Vu de l’extérieur, un ponçage ressemble à une opération unique : une machine passe, le bois redevient clair. En pratique c’est une suite de passages qui se corrigent les uns les autres, et la qualité du résultat tient presque entièrement à la discipline de cette progression. Voici ce qui se déroule, dans l’ordre, sur un chantier ordinaire.
Avant la machine : préparer la pièce
La pièce doit être vide, y compris des rideaux et des luminaires bas. Les plinthes restent en place dans la majorité des cas, mais nous vérifions qu’elles ne recouvrent pas une lame descellée. C’est aussi le moment où l’on enfonce les têtes de clous remontées : un clou oublié déchire l’abrasif en une seconde et laisse une rayure sur toute la longueur du passage.
Les portes sont protégées et les ouvertures calfeutrées, non pas pour supprimer la poussière, ce qui n’existe pas, mais pour la garder dans la pièce traitée. Le reste du logement n’a aucune raison de recevoir du bois pulvérisé, et une bâche posée sur un chambranle coûte moins cher qu’un nettoyage général.
La première passe : rattraper le niveau
Elle se fait au grain le plus grossier et poursuit deux objectifs à la fois : enlever l’ancienne finition, et surtout mettre les lames au même niveau. Sur un parquet cloué qui a travaillé, les différences de hauteur entre lames voisines se sentent au pied nu ; c’est ce passage qui les efface. Le sens de la machine dépend du type de pose : dans le fil sur un parquet à l’anglaise, en diagonale sur les planchers très déformés, et selon un tracé plus complexe sur une pointe de Hongrie ou des bâtons rompus, où chaque module a sa propre orientation de fibre.
C’est le passage le plus visible et le plus spectaculaire, et c’est aussi celui qui consomme la matière relevée au diagnostic. Une passe grossière de trop, et la réserve d’un futur ponçage disparaît.
Les passes suivantes : effacer la passe précédente
La deuxième puis la troisième passe ne servent plus à enlever quoi que ce soit d’autre que les rayures laissées par l’abrasif précédent. C’est le principe même du ponçage : chaque grain efface les marques du grain d’avant, avec un sillon de plus en plus fin, jusqu’à un état de surface que la finition pourra couvrir sans le souligner.

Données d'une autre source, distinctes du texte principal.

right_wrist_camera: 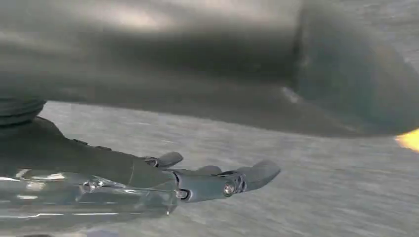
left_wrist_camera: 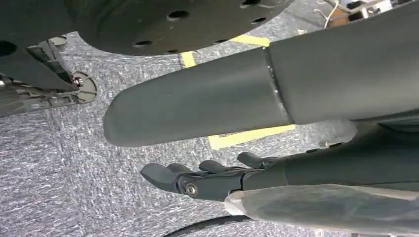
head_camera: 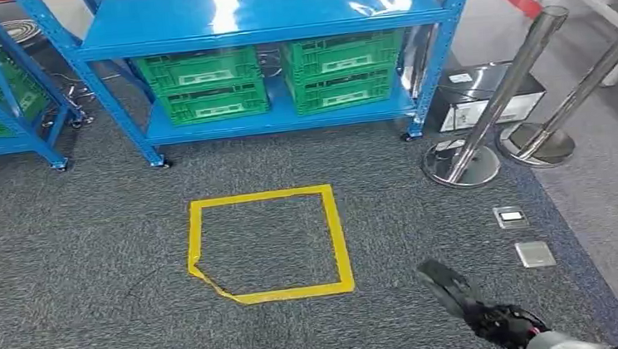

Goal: Take the parts from the cabinet and place them on the table.

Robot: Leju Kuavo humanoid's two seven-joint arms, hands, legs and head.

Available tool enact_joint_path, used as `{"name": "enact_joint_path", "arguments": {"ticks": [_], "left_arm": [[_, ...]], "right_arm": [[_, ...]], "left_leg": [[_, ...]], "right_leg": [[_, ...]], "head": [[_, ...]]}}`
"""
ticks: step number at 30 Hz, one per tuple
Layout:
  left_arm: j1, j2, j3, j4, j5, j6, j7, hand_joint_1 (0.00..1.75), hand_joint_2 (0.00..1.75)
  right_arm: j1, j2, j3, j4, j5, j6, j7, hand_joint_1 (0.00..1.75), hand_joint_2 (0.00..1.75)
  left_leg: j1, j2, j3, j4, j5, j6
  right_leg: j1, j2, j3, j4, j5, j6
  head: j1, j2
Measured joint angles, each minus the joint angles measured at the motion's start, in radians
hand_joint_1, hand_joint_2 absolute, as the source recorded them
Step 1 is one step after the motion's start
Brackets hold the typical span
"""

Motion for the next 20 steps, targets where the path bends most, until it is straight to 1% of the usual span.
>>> {"name": "enact_joint_path", "arguments": {"ticks": [4,5,7,8,9,15,20], "left_arm": [[-0.003,0.000,-0.002,0.000,-0.008,-0.006,0.003,0.00,0.00],[-0.004,0.000,-0.002,0.000,-0.008,-0.007,0.003,0.00,0.00],[-0.004,-0.001,-0.002,0.000,-0.010,-0.007,0.004,0.00,0.00],[-0.006,-0.001,-0.002,0.000,-0.011,-0.008,0.007,0.00,0.00],[-0.007,-0.001,-0.003,0.000,-0.014,-0.008,0.010,0.00,1.75],[-0.012,-0.002,-0.003,0.000,-0.019,-0.008,0.016,0.00,1.75],[-0.014,-0.002,-0.003,0.000,-0.021,-0.008,0.017,0.00,1.75]], "right_arm": [[0.028,0.001,0.002,0.075,0.004,-0.005,0.059,0.00,0.00],[0.033,0.002,0.002,0.091,0.004,-0.005,0.066,0.00,1.75],[0.041,0.003,0.002,0.115,0.005,-0.006,0.075,0.00,1.75],[0.043,0.005,0.002,0.128,0.008,-0.006,0.091,0.00,1.75],[0.046,0.006,0.003,0.138,0.013,-0.006,0.104,0.00,1.75],[0.083,0.018,0.003,0.170,0.020,-0.005,0.140,0.00,1.75],[0.091,0.027,0.003,0.186,0.020,-0.005,0.159,0.00,1.75]], "left_leg": [[0.000,0.000,0.001,0.000,0.000,0.000],[0.000,0.000,0.001,0.000,0.000,0.000],[0.000,0.001,0.001,-0.001,0.000,0.000],[0.000,0.002,0.002,-0.001,0.000,0.000],[0.000,0.002,0.003,-0.001,0.000,0.000],[0.000,0.002,0.003,-0.001,0.000,0.000],[0.000,0.002,0.004,-0.001,0.000,0.000]], "right_leg": [[0.000,0.000,0.001,0.000,0.000,0.000],[0.000,0.000,0.001,0.000,0.000,0.000],[0.000,0.001,0.001,0.000,0.000,0.000],[0.000,0.001,0.001,0.000,0.000,0.000],[0.000,0.001,0.001,0.000,0.000,0.000],[0.000,0.001,0.003,0.000,0.000,0.000],[0.000,0.001,0.003,0.000,0.000,0.000]], "head": [[0.000,0.000],[-0.001,0.000],[-0.001,0.000],[-0.001,0.000],[-0.001,0.000],[-0.001,0.000],[-0.001,0.000]]}}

Sauter un grain dans la progression est l’erreur la plus courante quand on ponce soi-même. Le résultat paraît correct sur un parquet brut, puis les rayures profondes ressortent au premier passage de vitrificateur, qui se glisse dedans et les révèle en les brillantant. À ce stade, il n’y a pas de rattrapage : il faut redescendre d’un grain et tout recommencer.
Les bordures, les angles et les recoins
Une ponceuse à bande ne travaille pas jusqu’au mur. La bande périphérique se reprend à la bordureuse, une machine rotative plus petite, avec la même progression de grains que le centre de la pièce. C’est un travail lent, à genoux, et c’est là que se voit la différence entre deux chantiers : une bordure reprise à un grain de moins que le centre laisse un liseré mat le long des plinthes, visible dès que la lumière rase.
Restent les angles, l’espace sous les radiateurs et les seuils de porte, qui n’acceptent aucune machine. Ils se font au racloir puis à la main. Sur une pièce de vingt mètres carrés, ces finitions représentent une part de temps sans commune mesure avec la surface qu’elles couvrent.
L’aspiration, entre chaque passe
Les machines sont raccordées à un aspirateur à filtration fine, mais l’extraction ne capte jamais tout : une partie retombe au sol et dans les jeux entre lames. La pièce est donc aspirée entre chaque passe, et une dernière fois avant la finition. Ce n’est pas du soin décoratif : une poussière restée au sol se retrouve prise dans le film de vitrificateur, où elle forme un grain sableux impossible à retirer sans reponcer.
C’est aussi la raison pour laquelle nous demandons que personne ne circule dans la pièce entre le dernier aspirage et la première couche. Une paire de chaussures qui traverse le chantier à ce moment précis suffit à ramener ce qu’on vient de retirer.
Combien de temps, réellement
Le ponçage proprement dit occupe l’essentiel de la première journée sur une pièce standard, bordures comprises. Ce qui allonge un chantier, ce sont presque toujours les réparations découvertes au diagnostic et le temps de séchage de la finition, pas la machine. Un parquet peut être poncé en un jour et rester interdit au mobilier une semaine : les deux durées n’ont rien à voir, et c’est celle du séchage qui commande le retour dans la pièce.
Nous annonçons donc systématiquement deux dates distinctes, et nous les tenons séparées dans le devis. Confondre « le ponçage est fini » et « la pièce est utilisable » est la source la plus fréquente de déception sur un chantier par ailleurs réussi.